The rise and fall of MTNL is a chilling reminder of how fortunes of in-favour themes can deteriorate on changes in the composition of the market and government neglect. The IPO of BSNL, the government-controlled supplier of telecom services, except to Mumbai and Delhi, did not materialize. Instead MTNL will become a listed subsidiary of BSNL in a mega merger. VSNL was a crown jewel before it was completely absorbed by the Tatas in February 2008, six years after buying a 45% stake. The stock has shed half of its value at the current market price. Air India’s descent accelerated after the sky was thrown open. The problem once again was cannibalization of the business by new-age operators and indifference of policy makers. Slowly but surely IR is being dismantled. Private players can operate freight and some passenger routes. What needs to be seen is if the latest success story will consolidate and continue to create wealth for the shareholders like Avenue Supermarts or fizzle out like Astron Paper and Board Mill and Career Point, among the few whose collection exceeded 100 times the issue size.  When the operator of offline retailer D-Mart entered the market, doubts were raised about its dated business model despite its conservative approach to cash management. Digital marketplaces were gaining popularity. Departing from the favorable view of businesses with asset-light model, the market found virtue in owned outlets in prime residential localities, a hedge in a worst-case scenario. Justifying the confidence, the grocer has appreciated 85% in over 32 months.  The diluted EPS has expanded 74% in four years. In contrast, struggling Flipkart was bought lock-stock-and-barrel by Walmart. Amazon has to be satisfied with 51% multi-brand FDI cap.

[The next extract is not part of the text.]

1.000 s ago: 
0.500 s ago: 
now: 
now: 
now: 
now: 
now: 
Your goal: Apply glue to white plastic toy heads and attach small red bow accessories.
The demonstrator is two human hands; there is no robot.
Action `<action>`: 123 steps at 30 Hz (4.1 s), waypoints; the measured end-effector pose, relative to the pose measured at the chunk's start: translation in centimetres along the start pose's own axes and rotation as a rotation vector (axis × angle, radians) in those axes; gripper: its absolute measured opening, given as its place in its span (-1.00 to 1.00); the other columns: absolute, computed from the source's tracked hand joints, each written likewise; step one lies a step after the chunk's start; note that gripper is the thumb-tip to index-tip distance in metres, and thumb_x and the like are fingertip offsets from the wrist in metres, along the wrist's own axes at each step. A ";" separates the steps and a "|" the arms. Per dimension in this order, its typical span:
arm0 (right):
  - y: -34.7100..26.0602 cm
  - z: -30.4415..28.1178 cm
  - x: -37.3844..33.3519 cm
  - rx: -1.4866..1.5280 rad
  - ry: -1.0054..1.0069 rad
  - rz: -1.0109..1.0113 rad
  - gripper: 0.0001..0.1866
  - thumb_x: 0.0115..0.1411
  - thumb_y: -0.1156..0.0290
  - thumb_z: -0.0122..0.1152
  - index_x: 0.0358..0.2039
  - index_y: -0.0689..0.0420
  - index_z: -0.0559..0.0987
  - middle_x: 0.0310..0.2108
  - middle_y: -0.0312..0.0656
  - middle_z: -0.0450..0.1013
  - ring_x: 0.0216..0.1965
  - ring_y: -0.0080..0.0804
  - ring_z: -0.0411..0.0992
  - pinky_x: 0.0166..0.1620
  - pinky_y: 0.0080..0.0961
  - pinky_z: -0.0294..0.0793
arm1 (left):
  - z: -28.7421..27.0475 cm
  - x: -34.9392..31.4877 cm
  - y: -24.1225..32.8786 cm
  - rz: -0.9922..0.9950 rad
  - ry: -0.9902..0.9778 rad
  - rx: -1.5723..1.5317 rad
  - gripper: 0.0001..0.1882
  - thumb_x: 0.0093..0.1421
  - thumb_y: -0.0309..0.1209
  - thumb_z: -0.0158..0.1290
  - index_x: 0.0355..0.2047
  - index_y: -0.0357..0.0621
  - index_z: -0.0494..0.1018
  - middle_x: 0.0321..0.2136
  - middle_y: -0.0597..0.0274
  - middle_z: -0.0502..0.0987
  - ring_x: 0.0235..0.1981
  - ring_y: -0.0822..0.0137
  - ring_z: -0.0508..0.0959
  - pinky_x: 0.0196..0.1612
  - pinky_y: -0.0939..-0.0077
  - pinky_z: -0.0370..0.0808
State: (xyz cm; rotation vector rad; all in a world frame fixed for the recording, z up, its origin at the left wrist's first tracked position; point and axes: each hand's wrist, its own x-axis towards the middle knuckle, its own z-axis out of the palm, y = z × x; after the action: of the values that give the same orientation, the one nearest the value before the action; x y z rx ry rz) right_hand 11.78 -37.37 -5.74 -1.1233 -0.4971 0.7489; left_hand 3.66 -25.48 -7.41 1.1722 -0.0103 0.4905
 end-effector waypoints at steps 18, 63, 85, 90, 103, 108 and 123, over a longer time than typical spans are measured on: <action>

That the stunning performance of Avenue Supermarts and IRCTC will encourage sound companies to raise capital even in a hostile market will be a welcome outcome. What is not is the unease about discovery. Book-building is undertaken to assess demand from long-term institutional investors, who balance the past with the outlook. The process aims to eliminate over- or under-pricing. A manageable contribution sees securities getting credited in the demat accounts of most participants. The modest payoff on debut attracts new investors. There is no hurry to tap the market. It is puzzling how investment bankers could be so horribly out of tune with the mood on the street in determining the offer band. Besides undermining the proportionate allotment model, the exercise has turned into a lottery for speculators looking to book quick profit. A lower valuation restricts capital expenditure or debt clearance, affecting growth plans. The recipe to entice investors with a discount to come out with richly-valued FPOs going ahead can go wrong if earnings do not keep pace with the enlarged base. The Astrom Paper and Board Mill IPO mopped up more than 240 times the issue size. The 58% opening advance end 2017 has slumped to about 15%. In retrospect, the cautious approach of Avenue Supermarkets seems justified. The promoters were diluting their stake to stay listed through issue of new shares. The premium was accrued to the company for de-leveraging. The railway ministry has short-charged tax payers funding the enterprise by agreeing for below-par collection. The government will get the entire proceedings of the divestment. Benefits to IRCTC, if any, going ahead are uncertain if does not turn into another MTNL in the meantime.